A possible means to circumvent these problems would be the use of three-dimensional (3D) virtual human face models (avatars). Avatars can be animated and deformed according to the experimenter's needs, yet still represent relevant action units (AUs; Ekman and Friesen, 1969, Ekman and Friesen, 1978) in the face. An avatar, derived from the Sanskrit where it was used to denote the bodily manifestation of an immortal being, refers in computing to the icon representing a user in internet forums or games. The term has also been adopted for computer-generated representations of humans (without being linked to a particular person), as applied here. Avatars allow the generation of stimuli with well defined facial appearance, for example faces systematically varying in age, sex and ethnicity. Photorealistic 3D models can be created by rendering under controlled lighting conditions, camera angle and focus length.

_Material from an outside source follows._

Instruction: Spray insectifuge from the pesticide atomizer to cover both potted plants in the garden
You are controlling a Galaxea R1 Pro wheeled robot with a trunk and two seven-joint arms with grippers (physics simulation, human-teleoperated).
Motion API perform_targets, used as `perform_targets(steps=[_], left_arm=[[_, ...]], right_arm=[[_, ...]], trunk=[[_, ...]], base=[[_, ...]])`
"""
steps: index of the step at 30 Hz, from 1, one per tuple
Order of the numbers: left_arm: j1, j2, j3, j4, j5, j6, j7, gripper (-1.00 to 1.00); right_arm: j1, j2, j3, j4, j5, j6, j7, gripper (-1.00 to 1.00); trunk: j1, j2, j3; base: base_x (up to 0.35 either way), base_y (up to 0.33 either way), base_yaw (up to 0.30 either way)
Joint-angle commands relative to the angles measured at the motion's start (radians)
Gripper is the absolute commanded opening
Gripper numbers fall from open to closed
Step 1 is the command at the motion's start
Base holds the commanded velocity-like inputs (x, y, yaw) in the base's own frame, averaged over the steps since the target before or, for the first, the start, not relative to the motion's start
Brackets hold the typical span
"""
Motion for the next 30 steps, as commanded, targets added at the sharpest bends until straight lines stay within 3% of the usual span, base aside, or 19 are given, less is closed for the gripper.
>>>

Useful applications of virtual characters have been investigated for several domains of human interaction (e.g. Morris et al., 2005) and communication (e.g. De Leo et al., 2003, Grammer and Oberzaucher, 2006). Bailenson et al. (2003) demonstrated that humans develop an experience of being with another person when confronted with avatars. Bailenson et al. (in press) showed that people were prepared to share most personal information with avatars that were low in realism and high in behavioral similarity. According to Ku et al. (2005), avatars have the potential to influence their subject's emotions dependent on gender of the avatar and intensity of expression. While some brain imaging studies have used morphed faces (e.g. Gur et al., 1994, Sato et al., 2002) or virtual environments (e.g. Morris et al., 2005) there is, to our knowledge, little known about the effect of avatar faces on brain response.

In the present study, we investigated neuronal activation, in particular amygdala activation, in response to expressions of emotions of real and virtual faces. Our aim was to determine whether facial expressions of avatars are able to cause amygdala activation similar to facial images of real people. We hypothesized that avatar facial expressions would elicit a similar amygdala response to images of human faces. We also hypothesized stronger activation of brain areas known to play a role in face processing to human stimuli, in particular elevated response of the fusiform gyrus and temporal regions.